Thalia screaming "Greenday" out and the girls humming the tune caught everybody's attention.

"Boulevard of Broken Dreams?" Chiron ejaculated. "I love that song!!"

We looked at each other. Annabeth was tapping her toe. Apollo and Athena started to sing together, remembering the words to the popular song....

"_I walk a lonely road  
The only one that I have ever known  
Don't know where it goes  
But it's home to me and I walk alone_"

I remembered the same song from long back, which my mom used to play in the car. Greenday used to be here favourite in those days, and she used to hum American Idiot quite nicely. I chuckled at the memory, and I joined in with the, singing the best I could, surprisingly finding Grover and Annabeth to keep me company with humming:

"_I walk this empty street  
On the Boulevard of Broken Dreams…._"

I jumped at the sound of a gruffly pleasant voice melodiously singing along, and my eyes flitted to Thalia's figure. Her lips were upturned in a smile and she was tapping her foot, and singing along.

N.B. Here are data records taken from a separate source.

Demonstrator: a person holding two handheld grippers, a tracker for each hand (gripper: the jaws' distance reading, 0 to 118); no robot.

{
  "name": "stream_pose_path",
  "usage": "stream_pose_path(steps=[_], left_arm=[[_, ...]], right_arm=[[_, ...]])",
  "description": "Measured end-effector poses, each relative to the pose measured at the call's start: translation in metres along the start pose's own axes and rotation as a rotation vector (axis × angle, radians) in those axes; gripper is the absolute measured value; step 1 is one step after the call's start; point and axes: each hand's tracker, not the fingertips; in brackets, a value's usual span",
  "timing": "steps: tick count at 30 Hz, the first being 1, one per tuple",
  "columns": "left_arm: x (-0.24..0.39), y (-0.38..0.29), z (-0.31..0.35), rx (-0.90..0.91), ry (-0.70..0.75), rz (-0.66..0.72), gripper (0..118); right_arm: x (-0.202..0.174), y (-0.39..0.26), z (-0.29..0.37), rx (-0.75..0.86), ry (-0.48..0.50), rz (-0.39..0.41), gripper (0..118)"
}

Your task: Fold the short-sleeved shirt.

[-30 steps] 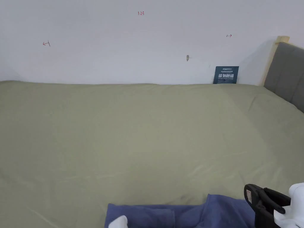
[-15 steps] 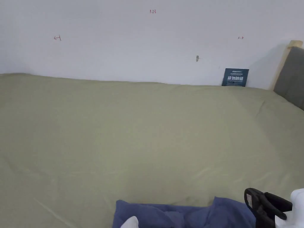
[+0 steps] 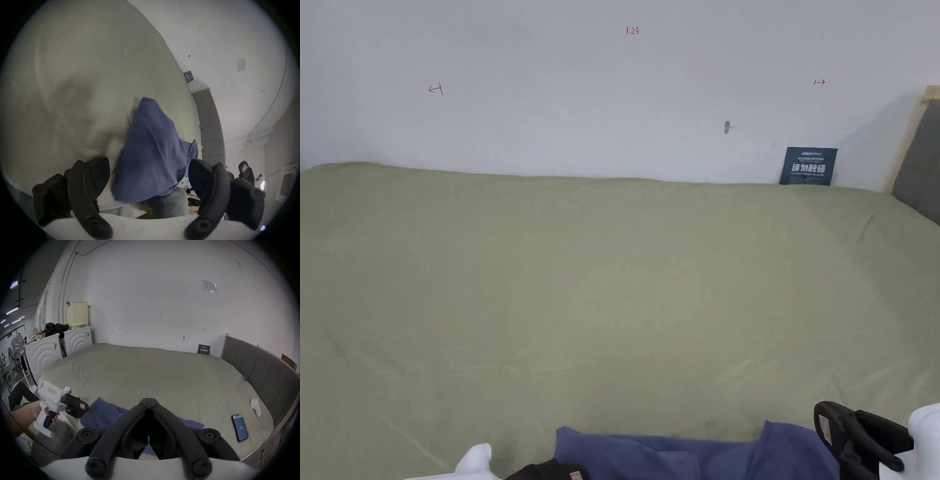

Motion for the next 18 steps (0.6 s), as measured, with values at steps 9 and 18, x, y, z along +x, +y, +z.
stream_pose_path(steps=[9,18], left_arm=[[0.005,-0.011,-0.026,0.024,0.001,0.147,10],[0.039,0.027,0.094,0.333,0.126,-0.067,10]], right_arm=[[0.009,-0.001,0.004,0.002,-0.035,-0.058,0],[0.016,-0.003,0.006,-0.004,-0.051,-0.062,0]])
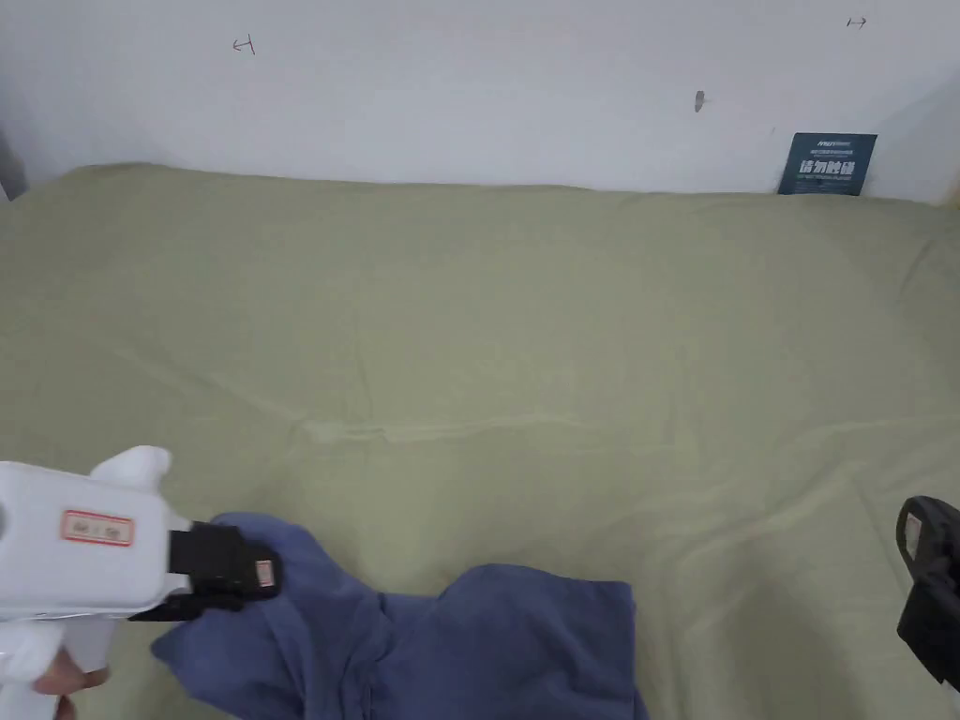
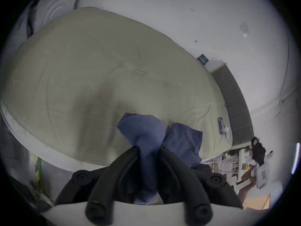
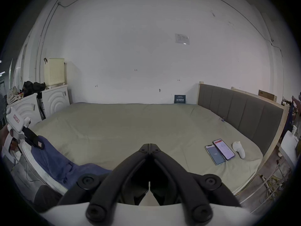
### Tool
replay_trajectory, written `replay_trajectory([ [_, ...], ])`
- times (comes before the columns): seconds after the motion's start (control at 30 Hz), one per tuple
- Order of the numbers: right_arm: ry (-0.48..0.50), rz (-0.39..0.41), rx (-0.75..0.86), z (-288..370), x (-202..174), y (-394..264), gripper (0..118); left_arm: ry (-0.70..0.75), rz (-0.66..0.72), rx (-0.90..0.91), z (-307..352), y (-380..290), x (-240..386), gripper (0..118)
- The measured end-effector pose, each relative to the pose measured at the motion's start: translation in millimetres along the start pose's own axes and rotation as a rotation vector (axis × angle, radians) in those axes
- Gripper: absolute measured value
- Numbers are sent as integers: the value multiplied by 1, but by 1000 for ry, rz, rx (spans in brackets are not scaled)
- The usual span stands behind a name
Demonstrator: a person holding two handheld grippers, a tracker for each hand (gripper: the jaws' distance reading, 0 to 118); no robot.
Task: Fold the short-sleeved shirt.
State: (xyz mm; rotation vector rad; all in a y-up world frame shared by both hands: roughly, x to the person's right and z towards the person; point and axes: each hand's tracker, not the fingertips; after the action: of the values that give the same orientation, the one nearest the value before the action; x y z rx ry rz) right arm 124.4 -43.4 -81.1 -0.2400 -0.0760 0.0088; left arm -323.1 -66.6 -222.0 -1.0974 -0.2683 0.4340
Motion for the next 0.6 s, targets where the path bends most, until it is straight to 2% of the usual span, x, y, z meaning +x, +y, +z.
replay_trajectory([
  [0.07, -12, 13, 30, 3, -1, 6, 0, -24, -74, -25, -14, -4, 28, 14],
  [0.33, -21, -5, 69, 9, 8, 15, 0, -68, -182, -160, -107, -26, 126, 15],
  [0.37, -25, -8, 68, 9, 9, 14, 0, -64, -204, -174, -125, -30, 136, 21],
  [0.4, -29, -14, 63, 9, 12, 13, 0, -55, -220, -174, -145, -37, 145, 42],
  [0.43, -30, -19, 56, 9, 14, 12, 0, -69, -226, -182, -156, -43, 151, 88],
  [0.47, -33, -25, 50, 10, 16, 10, 0, -96, -255, -217, -174, -47, 156, 109],
  [0.6, -51, -30, 36, 15, 27, 6, 0, -108, -237, -210, -173, -50, 154, 107],
])
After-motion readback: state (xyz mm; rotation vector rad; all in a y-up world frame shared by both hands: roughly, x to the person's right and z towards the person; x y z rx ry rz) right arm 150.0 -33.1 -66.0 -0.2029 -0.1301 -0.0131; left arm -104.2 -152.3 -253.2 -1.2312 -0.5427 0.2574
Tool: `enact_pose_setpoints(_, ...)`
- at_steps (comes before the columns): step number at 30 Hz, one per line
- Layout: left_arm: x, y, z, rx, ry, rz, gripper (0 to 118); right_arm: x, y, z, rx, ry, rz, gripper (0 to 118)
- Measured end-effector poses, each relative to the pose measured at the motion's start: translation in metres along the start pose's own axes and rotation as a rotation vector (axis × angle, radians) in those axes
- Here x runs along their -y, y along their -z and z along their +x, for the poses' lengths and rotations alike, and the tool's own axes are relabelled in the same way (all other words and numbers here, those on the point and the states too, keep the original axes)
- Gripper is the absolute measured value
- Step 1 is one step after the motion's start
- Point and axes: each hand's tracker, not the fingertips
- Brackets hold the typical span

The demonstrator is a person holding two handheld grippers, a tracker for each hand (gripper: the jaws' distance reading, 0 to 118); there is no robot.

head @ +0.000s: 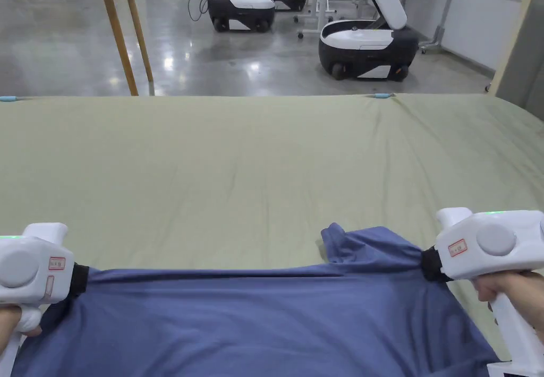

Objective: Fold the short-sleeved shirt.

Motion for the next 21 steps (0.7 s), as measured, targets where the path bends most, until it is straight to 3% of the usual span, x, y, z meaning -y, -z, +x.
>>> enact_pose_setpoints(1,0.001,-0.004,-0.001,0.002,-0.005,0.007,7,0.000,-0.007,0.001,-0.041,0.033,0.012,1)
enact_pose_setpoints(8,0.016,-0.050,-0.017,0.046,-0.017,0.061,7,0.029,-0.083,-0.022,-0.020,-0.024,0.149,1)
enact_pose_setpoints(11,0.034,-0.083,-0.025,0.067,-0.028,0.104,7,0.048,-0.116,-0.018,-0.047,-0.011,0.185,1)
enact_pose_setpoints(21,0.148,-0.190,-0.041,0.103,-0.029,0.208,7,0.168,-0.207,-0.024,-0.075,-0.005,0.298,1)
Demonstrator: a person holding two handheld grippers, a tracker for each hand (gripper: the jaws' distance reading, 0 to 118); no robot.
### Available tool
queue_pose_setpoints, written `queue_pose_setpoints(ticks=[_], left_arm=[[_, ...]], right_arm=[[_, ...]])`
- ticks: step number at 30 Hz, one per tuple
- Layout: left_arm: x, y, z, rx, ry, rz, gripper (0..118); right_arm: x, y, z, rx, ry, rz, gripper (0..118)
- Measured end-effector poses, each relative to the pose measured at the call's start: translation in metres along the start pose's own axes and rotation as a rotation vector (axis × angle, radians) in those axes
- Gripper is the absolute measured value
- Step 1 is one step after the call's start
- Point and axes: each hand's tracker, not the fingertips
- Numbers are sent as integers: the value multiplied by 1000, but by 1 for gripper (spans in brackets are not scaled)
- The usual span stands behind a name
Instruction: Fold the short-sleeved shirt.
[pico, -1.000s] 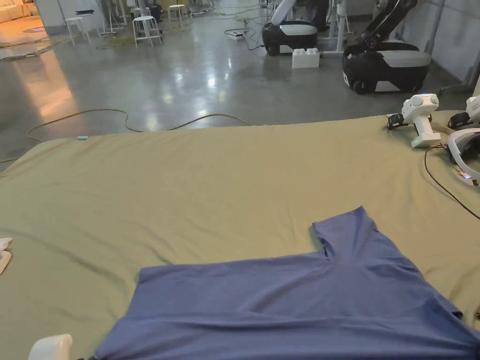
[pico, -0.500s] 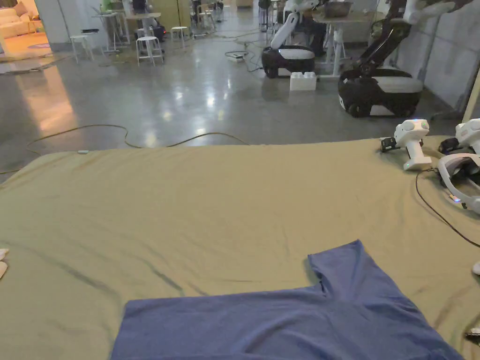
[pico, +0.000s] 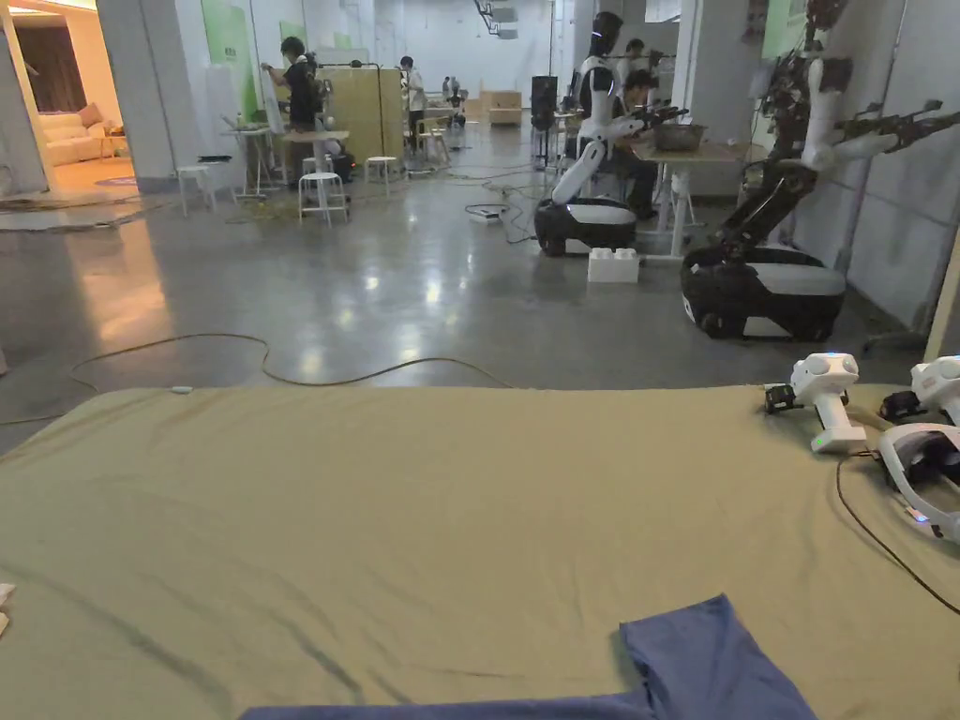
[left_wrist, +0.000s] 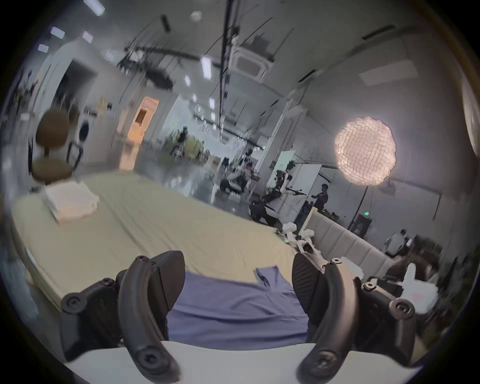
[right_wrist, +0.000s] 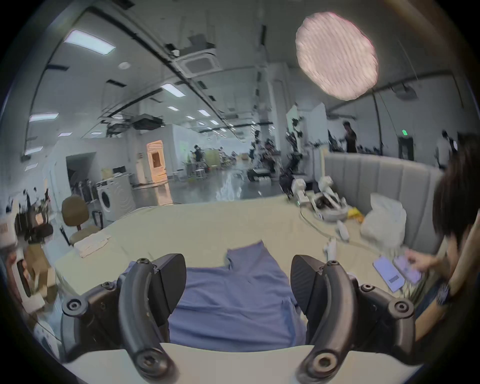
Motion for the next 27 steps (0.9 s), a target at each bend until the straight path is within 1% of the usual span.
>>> queue_pose_setpoints(ticks=[1, 2, 3, 4, 5, 6, 7, 8, 9, 11, 15, 21, 24, 26, 27], left_arm=[[8, 4, 5, 16, 21, -65, 60], [18, 8, 9, 34, 81, -137, 33], [26, 12, 11, 39, 132, -216, 33], [34, 14, 11, 48, 173, -284, 24], [37, 15, 12, 62, 218, -324, 12], [40, 16, 15, 73, 221, -351, 8], [38, 17, 17, 66, 195, -343, 0], [37, 17, 19, 61, 190, -339, 0], [40, 17, 21, 87, 209, -343, 0], [40, 19, 22, 78, 187, -348, 0], [42, 17, 18, 81, 203, -371, 0], [39, 12, 9, 49, 191, -348, 0], [33, 10, -2, 10, 184, -329, 0], [23, 8, -21, -79, 178, -316, 0], [16, 4, -34, -117, 185, -311, 5]], right_arm=[[-8, 7, 3, 16, 8, 35, 63], [-15, 12, 7, 38, 10, 73, 45], [-21, 16, 10, 52, 27, 108, 45], [-27, 19, 12, 71, 22, 125, 36], [-29, 20, 13, 74, 9, 130, 19], [-33, 22, 15, 87, -4, 130, 1], [-34, 23, 17, 98, 12, 115, 0], [-36, 25, 18, 98, 46, 94, 0], [-32, 23, 16, 92, 46, 92, 0], [-37, 22, 17, 107, 32, 105, 0], [-36, 23, 15, 116, 56, 111, 0], [-34, 19, 11, 95, 41, 129, 0], [-31, 13, 6, 73, 31, 133, 0], [-29, 7, 0, 50, 32, 123, 0], [-27, 3, -4, 35, 31, 113, 0]])
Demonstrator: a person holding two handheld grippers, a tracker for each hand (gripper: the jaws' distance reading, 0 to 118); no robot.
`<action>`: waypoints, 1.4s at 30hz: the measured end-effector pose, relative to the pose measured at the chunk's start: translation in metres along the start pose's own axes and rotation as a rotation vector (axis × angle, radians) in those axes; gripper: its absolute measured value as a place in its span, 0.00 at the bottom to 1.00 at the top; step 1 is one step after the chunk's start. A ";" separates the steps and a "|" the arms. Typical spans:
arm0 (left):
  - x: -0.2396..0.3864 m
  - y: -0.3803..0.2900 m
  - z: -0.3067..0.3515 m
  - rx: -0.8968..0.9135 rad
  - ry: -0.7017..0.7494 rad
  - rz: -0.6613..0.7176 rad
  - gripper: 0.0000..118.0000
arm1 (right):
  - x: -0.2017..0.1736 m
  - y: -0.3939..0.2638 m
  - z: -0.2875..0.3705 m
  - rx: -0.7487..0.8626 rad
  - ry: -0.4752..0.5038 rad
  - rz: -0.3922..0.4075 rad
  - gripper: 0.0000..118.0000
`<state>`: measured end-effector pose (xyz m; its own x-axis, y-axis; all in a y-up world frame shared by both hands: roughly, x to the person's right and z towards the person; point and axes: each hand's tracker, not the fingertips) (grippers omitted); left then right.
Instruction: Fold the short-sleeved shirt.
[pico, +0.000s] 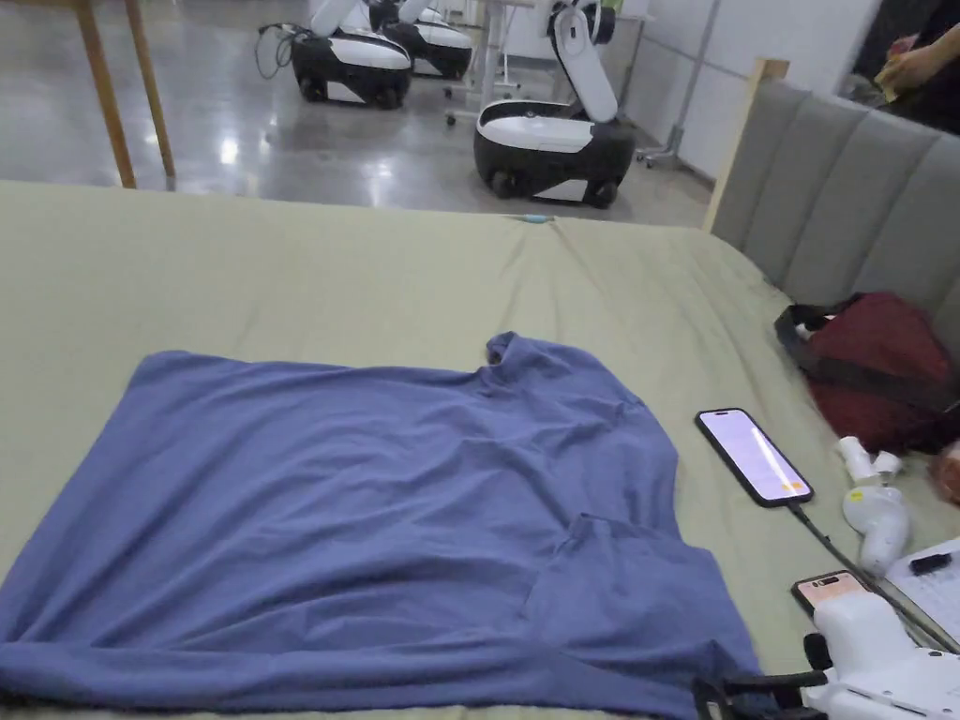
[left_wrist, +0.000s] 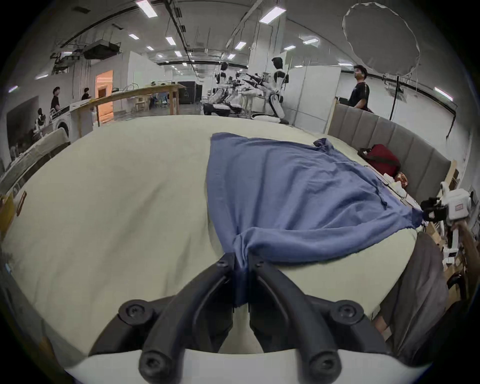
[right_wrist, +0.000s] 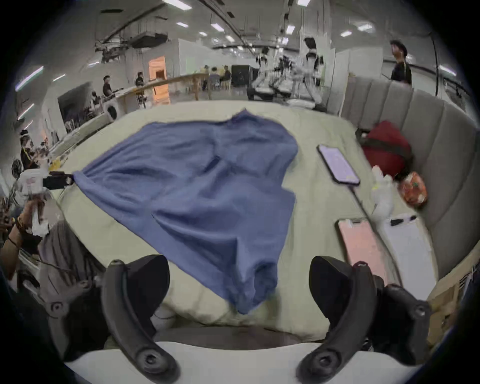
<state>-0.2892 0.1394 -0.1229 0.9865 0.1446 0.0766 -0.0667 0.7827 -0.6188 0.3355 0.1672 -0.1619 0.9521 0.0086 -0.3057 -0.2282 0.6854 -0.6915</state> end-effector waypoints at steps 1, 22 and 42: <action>0.007 0.003 0.003 0.000 0.001 -0.001 0.06 | 0.001 -0.003 -0.005 -0.027 -0.014 0.002 0.94; 0.017 0.085 0.017 0.158 -0.071 0.031 0.06 | 0.022 0.059 0.029 0.198 0.064 -0.021 0.07; -0.004 0.158 -0.205 -0.168 0.055 0.018 0.06 | 0.068 0.168 -0.214 -0.039 -0.136 -0.111 0.07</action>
<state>-0.2734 0.1382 -0.3817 0.9923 0.1213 0.0245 -0.0632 0.6671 -0.7423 0.3185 0.1269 -0.4388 0.9900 0.0344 -0.1365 -0.1252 0.6587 -0.7419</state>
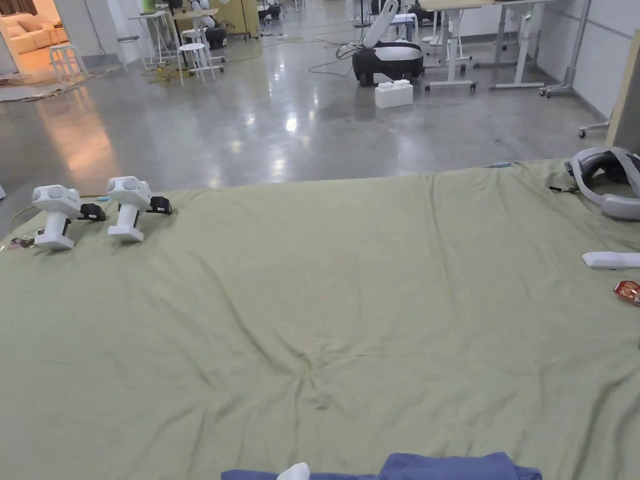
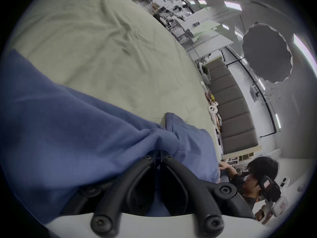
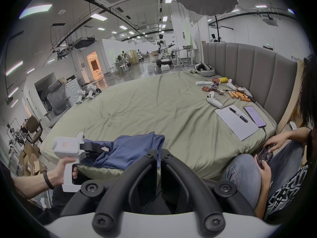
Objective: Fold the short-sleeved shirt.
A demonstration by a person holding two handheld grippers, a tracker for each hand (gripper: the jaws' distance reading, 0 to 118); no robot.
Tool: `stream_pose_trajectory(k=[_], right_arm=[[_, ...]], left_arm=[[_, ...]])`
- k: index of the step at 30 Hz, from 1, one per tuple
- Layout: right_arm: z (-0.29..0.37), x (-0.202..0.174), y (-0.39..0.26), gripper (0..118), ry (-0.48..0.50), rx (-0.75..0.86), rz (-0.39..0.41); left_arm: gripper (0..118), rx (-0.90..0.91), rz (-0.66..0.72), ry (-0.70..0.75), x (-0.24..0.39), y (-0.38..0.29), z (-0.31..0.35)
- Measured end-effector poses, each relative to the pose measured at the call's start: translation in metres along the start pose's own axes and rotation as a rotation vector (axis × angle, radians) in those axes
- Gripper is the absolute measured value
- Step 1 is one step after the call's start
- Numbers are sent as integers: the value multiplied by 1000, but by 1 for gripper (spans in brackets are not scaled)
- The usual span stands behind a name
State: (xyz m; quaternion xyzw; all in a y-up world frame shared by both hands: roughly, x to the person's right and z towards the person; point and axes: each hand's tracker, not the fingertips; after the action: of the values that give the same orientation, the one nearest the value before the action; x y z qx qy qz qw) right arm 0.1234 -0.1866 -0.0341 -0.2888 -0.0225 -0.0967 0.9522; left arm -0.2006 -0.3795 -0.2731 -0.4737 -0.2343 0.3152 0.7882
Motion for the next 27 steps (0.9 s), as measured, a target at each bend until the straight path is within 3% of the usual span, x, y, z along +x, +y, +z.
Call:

Soon enough, the whole camp started to sing, because everyone new the words to Greenday.

"_Where the city sleeps  
and I'm the only one and I walk alone_

_I walk alone  
I walk alone_

_I walk alone  
I walk a..._

_My shadow's the only one that walks beside me  
My shallow heart's the only thing that's beating  
Sometimes I wish someone out there will find me  
'Til then I walk alone_

_Ah-ah, Ah-ah, Ah-ah, Aaah-ah,  
Ah-ah, Ah-ah, Ah-ah"_

We laughed at that bit because that sing-along had been so much fun. Even Thalia was giggling, and people were glancing at her; she was usually moody and bossy and mean, and seeing her smile and have fun was like seeing Clarisse cry; it was so unexpected, yet pleasant.

The song ended, and everyone clapped; the three of us joined in. There was much chatter and people were talking about Greenday all over.

Calming down after a while, we found that us campers had a lot of music in common – everyone joined in together to sing with great fervour. Anthony played the lyre as we sang Hey There Delilah by the Plain White T's, which was such a perfect camp song. To many giggles, a nearby male dryad started to sing Kumbaya, and we all laughed at that random selection. Some Aries kid started Alfie by Lily Allen and we sang to that.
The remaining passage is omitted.